Docket Number358482,358483
Decision Date20 July 2023
PartiesPEOPLE OF THE STATE OF MICHIGAN, Plaintiff-Appellee, v. XAVIER FERNANDO PAYNE, Defendant-Appellant.
CourtCourt of Appeal of Michigan — District of US

UNPUBLISHED

Washtenaw Circuit Court LC Nos. 17-000728-FC, 18-001028-FC

Before: GLEICHER, C.J., and JANSEN and HOOD, JJ.

PER CURIAM

In Docket No. 358482, defendant appeals as of right his jury trial convictions of first-degree felony murder, MCL 750.316(1)(b); conspiracy to commit armed robbery, MCL 750.529; MCL 750.157a; and possession of a firearm during the commission of a felony (felony-firearm), MCL 750.227b.[1] In Docket No. 358483, defendant appeals as of right his jury trial convictions of two counts of solicitation to commit murder, MCL 750.157b(2).[2] The trial court sentenced defendant, who was a juvenile at the time of his offenses, to 32 to 60 years' imprisonment for felony murder, 32 to 60 years' imprisonment for conspiracy to commit armed robbery, two years' imprisonment for felony-firearm, and life with the possibility of parole for each count of solicitation to commit murder. The sentences for felony murder and conspiracy are concurrent with each other, the felony-firearm sentence is consecutive, and the solicitation sentences are concurrent with each other but consecutive to defendant's other sentences. We affirm defendant's convictions but remand for resentencing of his solicitation convictions under People v Stovall, 510 Mich. 301 987 N.W.2d 85 (2022).

I. BACKGROUND FACTS AND PROCEDURAL HISTORY

According to the evidence at trial, relevant to the convictions at issue in Docket No. 358482, defendant shot and killed 19-year-old Brandon Cross on April 2, 2017. Cross sold marijuana, and defendant texted Cross, arranging to meet him at an apartment complex under the guise of wanting to buy marijuana. In actuality, defendant and his teenaged coconspirators- Calvin Vanderhoff and Jeffrey Thurman-planned to rob Cross. Cross parked his car in a parking space at the complex, and Thurman, who was driving with Vanderhoff in the passenger seat and defendant in the backseat, parked behind Cross's vehicle. Defendant exited the car with a gun and approached Cross's car. Defendant ordered Cross to "give everything up and open the door." When Cross did not comply, defendant fired once, hitting Cross. Cross died from a gunshot wound to the chest. Relevant to the solicitation convictions at issue in Docket No. 358483, the evidence at trial established that in August or September 2018, while in jail awaiting trial for Cross's murder, defendant asked a fellow inmate-Demond Harris-to kill Vanderhoff's parents.

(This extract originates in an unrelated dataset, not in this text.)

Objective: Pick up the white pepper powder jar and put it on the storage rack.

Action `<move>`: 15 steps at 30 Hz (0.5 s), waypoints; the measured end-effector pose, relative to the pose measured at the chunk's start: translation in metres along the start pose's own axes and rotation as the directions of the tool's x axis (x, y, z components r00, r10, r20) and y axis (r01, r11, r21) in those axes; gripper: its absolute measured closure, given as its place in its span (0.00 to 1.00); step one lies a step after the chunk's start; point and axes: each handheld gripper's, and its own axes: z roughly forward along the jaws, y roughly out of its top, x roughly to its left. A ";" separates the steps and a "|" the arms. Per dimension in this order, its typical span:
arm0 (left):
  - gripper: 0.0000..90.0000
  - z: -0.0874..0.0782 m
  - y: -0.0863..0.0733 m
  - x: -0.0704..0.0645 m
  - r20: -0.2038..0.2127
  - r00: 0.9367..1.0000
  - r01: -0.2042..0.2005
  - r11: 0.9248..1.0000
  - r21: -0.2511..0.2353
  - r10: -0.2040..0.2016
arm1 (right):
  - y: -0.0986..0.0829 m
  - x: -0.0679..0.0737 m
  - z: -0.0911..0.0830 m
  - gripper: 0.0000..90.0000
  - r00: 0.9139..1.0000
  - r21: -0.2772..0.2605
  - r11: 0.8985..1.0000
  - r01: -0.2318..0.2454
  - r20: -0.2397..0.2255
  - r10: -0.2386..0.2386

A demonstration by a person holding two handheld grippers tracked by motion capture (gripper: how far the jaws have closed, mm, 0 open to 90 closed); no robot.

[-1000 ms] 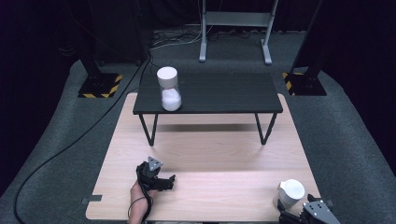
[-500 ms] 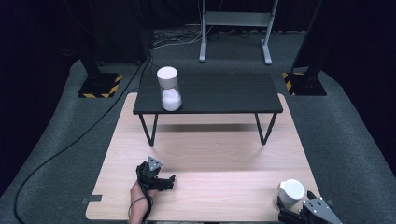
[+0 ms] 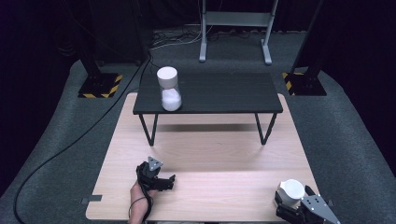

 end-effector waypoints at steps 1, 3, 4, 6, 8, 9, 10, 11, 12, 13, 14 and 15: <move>0.00 0.000 0.000 0.000 0.000 1.000 0.001 1.000 0.000 -0.001 | 0.000 -0.001 0.001 0.00 1.000 0.001 1.000 0.004 -0.005 -0.004; 0.00 0.000 0.000 0.000 -0.001 1.000 0.001 1.000 0.000 -0.001 | 0.000 -0.001 0.002 0.00 1.000 0.003 1.000 0.011 -0.012 -0.011; 0.00 0.000 0.000 0.000 -0.001 1.000 0.002 1.000 -0.001 -0.002 | 0.000 -0.003 0.003 0.00 1.000 0.004 1.000 0.014 -0.025 -0.014; 0.00 0.000 0.000 0.000 -0.002 1.000 0.001 1.000 0.000 -0.001 | -0.002 -0.007 0.004 0.00 0.999 0.009 1.000 0.021 -0.044 -0.020; 0.00 0.000 0.000 0.000 -0.002 1.000 0.002 1.000 0.000 -0.002 | -0.004 -0.008 0.006 0.00 0.999 0.012 1.000 0.023 -0.046 -0.022; 0.00 0.000 0.000 0.000 -0.002 1.000 0.002 1.000 0.000 -0.002 | -0.006 -0.009 0.006 0.00 0.999 0.018 1.000 0.017 -0.051 -0.017; 0.00 0.000 0.000 0.000 -0.002 1.000 0.001 1.000 0.000 -0.001 | -0.007 -0.011 0.007 0.00 0.998 0.022 1.000 0.014 -0.055 -0.012; 0.00 0.000 0.000 -0.001 -0.002 1.000 0.002 1.000 0.000 -0.002 | -0.009 -0.011 0.008 0.00 0.999 0.027 1.000 0.008 -0.053 -0.007; 0.00 0.000 0.000 -0.001 -0.002 1.000 0.002 1.000 0.000 -0.002 | -0.010 -0.012 0.009 0.00 0.999 0.035 0.999 0.006 -0.054 -0.004; 0.00 0.000 0.000 -0.001 -0.002 1.000 0.002 1.000 0.000 -0.002 | -0.013 -0.013 0.010 0.00 0.998 0.039 0.999 0.001 -0.057 0.001; 0.00 0.000 0.000 0.000 -0.002 1.000 0.001 1.000 0.000 -0.001 | -0.014 -0.012 0.011 0.00 0.999 0.041 0.999 -0.003 -0.053 0.005; 0.00 0.000 0.000 -0.001 -0.002 1.000 0.002 1.000 0.000 -0.002 | -0.015 -0.012 0.012 0.00 0.999 0.044 0.999 -0.006 -0.051 0.009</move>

Vanderhoff, Thurman, and Harris all testified against defendant at trial. While in a juvenile-detention center awaiting trial, defendant wrote incriminating graffiti on his cell wall, stating, in part, that he killed someone in broad daylight on April 2, 2017. A photograph of the graffiti was admitted into evidence. At trial, defendant testified in his own defense, asserting that he participated in the events related to Cross's death under duress-specifically, he maintained that he texted Cross to arrange a meeting at Thurman's insistence while Thurman pointed a gun at him. Defendant denied shooting Cross and instead named Thurman as the gunman. Defendant also denied soliciting Harris to murder Vanderhoff's parents. The jury convicted defendant as noted. Defendant appeals as of right.

II. NEWLY DISCOVERED EVIDENCE

On appeal, defendant first contends that he is entitled to a new trial on the basis of newly discovered evidence to support that defendant did not solicit Harris to kill Vanderhoff's parents. We disagree.

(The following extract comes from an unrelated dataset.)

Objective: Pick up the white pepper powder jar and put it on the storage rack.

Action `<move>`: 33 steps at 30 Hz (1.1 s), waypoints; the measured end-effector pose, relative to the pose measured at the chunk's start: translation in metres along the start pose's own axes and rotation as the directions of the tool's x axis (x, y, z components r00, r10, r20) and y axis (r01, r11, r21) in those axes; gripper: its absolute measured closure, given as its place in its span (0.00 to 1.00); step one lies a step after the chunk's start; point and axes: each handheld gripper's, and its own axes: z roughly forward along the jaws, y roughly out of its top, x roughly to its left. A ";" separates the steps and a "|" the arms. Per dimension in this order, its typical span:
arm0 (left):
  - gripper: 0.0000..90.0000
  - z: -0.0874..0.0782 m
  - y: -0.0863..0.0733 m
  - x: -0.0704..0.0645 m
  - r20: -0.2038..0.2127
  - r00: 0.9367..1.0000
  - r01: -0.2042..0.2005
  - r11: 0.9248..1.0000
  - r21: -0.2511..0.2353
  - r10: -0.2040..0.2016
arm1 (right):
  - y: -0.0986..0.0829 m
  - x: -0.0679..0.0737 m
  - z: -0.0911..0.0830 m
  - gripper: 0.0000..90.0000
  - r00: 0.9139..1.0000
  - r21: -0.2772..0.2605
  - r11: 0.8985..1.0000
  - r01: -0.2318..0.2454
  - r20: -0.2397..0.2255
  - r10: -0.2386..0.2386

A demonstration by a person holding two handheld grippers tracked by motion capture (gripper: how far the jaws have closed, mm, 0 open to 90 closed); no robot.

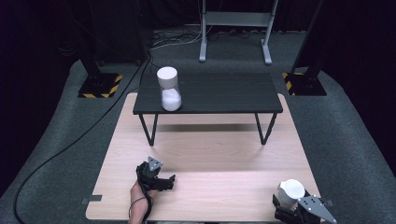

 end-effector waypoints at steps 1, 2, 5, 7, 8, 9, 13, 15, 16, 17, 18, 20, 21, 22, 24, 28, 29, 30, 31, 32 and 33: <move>0.00 0.000 0.000 0.000 0.000 1.000 0.000 1.000 0.000 0.000 | -0.002 -0.001 0.001 0.03 1.000 0.001 1.000 -0.006 0.001 0.006; 0.00 0.000 0.000 0.000 0.000 1.000 0.000 1.000 0.000 0.000 | -0.004 -0.002 0.002 0.07 1.000 -0.003 1.000 -0.014 0.002 0.014; 0.00 0.000 0.000 0.000 0.000 1.000 -0.001 1.000 0.000 0.001 | -0.007 -0.006 0.003 0.16 0.999 -0.008 0.999 -0.031 -0.011 0.031; 0.00 0.000 0.000 0.000 0.000 1.000 0.000 1.000 0.000 0.000 | -0.007 -0.008 0.005 0.20 0.999 0.004 0.999 -0.034 -0.022 0.034; 0.00 0.000 0.000 0.000 -0.001 1.000 -0.001 1.000 0.000 0.001 | -0.008 -0.008 0.006 0.23 0.999 0.007 0.999 -0.031 -0.022 0.031; 0.00 0.000 0.000 0.000 -0.001 1.000 0.000 1.000 0.000 0.000 | -0.007 -0.009 0.007 0.25 0.999 0.012 0.999 -0.030 -0.032 0.031; 0.00 0.000 0.000 0.000 -0.002 1.000 0.001 1.000 0.000 -0.001 | -0.007 -0.010 0.010 0.33 0.999 0.031 0.999 -0.015 -0.049 0.016; 0.00 0.000 0.000 0.000 -0.002 1.000 0.001 1.000 0.000 -0.001 | -0.006 -0.010 0.010 0.33 0.999 0.032 0.999 -0.007 -0.051 0.009; 0.00 0.000 0.000 0.000 -0.002 1.000 0.000 1.000 0.000 0.000 | -0.006 -0.012 0.010 0.33 0.998 0.034 0.999 -0.003 -0.055 0.005; 0.00 0.000 0.000 0.000 -0.002 1.000 0.001 1.000 0.000 -0.001 | -0.006 -0.012 0.010 0.33 0.998 0.034 0.999 -0.001 -0.056 0.003; 0.00 0.000 0.000 0.000 -0.002 1.000 0.000 1.000 0.000 0.000 | -0.006 -0.012 0.010 0.33 0.998 0.033 0.999 0.001 -0.058 0.001; 0.00 0.000 0.000 -0.001 -0.002 1.000 0.000 1.000 0.000 0.000 | -0.006 -0.012 0.010 0.33 0.998 0.031 1.000 0.002 -0.057 0.000; 0.00 0.000 0.000 -0.001 -0.002 1.000 0.001 1.000 0.000 -0.001 | -0.006 -0.012 0.010 0.33 0.998 0.030 1.000 0.004 -0.056 -0.002; 0.00 0.000 0.000 -0.001 -0.002 1.000 0.001 1.000 0.000 -0.001 | -0.007 -0.011 0.010 0.33 0.999 0.026 1.000 0.004 -0.054 -0.003; 0.00 0.000 0.000 -0.001 -0.003 1.000 0.000 1.000 -0.001 0.000 | -0.008 -0.010 0.010 0.33 0.999 0.024 1.000 0.000 -0.051 0.001; 0.00 0.000 0.000 -0.001 -0.003 1.000 0.000 1.000 -0.001 0.000 | -0.006 -0.010 0.010 0.33 0.999 0.032 0.999 -0.001 -0.051 0.002; 0.00 0.000 0.000 -0.001 -0.003 1.000 0.000 1.000 -0.001 0.000 | -0.005 -0.010 0.010 0.33 0.999 0.035 0.999 0.000 -0.051 0.001; 0.00 0.000 0.000 -0.001 -0.003 1.000 0.000 1.000 -0.001 0.000 | -0.004 -0.010 0.010 0.33 0.999 0.037 0.999 0.002 -0.050 0.000; 0.00 0.000 0.000 -0.001 -0.003 1.000 0.000 1.000 -0.001 0.000 | -0.004 -0.010 0.010 0.33 0.999 0.039 0.999 0.004 -0.050 -0.002; 0.00 0.000 0.000 -0.001 -0.003 1.000 0.000 1.000 -0.001 0.000 | -0.003 -0.009 0.010 0.33 0.999 0.043 0.999 0.005 -0.049 -0.003; 0.00 0.000 0.000 -0.001 -0.003 1.000 0.000 1.000 -0.001 0.000 | -0.002 -0.009 0.010 0.33 0.999 0.044 0.999 0.005 -0.050 -0.003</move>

"Historically, Michigan courts have been reluctant to grant new trials on the basis of newly discovered evidence. This policy is consistent with requiring parties to use care, diligence, and vigilance in securing and presenting evidence." People v Grissom, 492 Mich. 296, 312; 821 N.W.2d 50 (2012) (quotation marks and citations omitted).

For a new trial to be granted on the basis of newly discovered evidence, a defendant must show that: (1) the evidence itself, not merely its materiality, was newly discovered; (2) the newly discovered evidence was not cumulative; (3) the party could not, using reasonable diligence, have discovered and produced the evidence at trial; and (4) the new evidence makes a different result probable on retrial. [People v Cress, 468 Mich. 678, 692; 664 N.W.2d 174 (2003) (quotation marks and citations omitted).]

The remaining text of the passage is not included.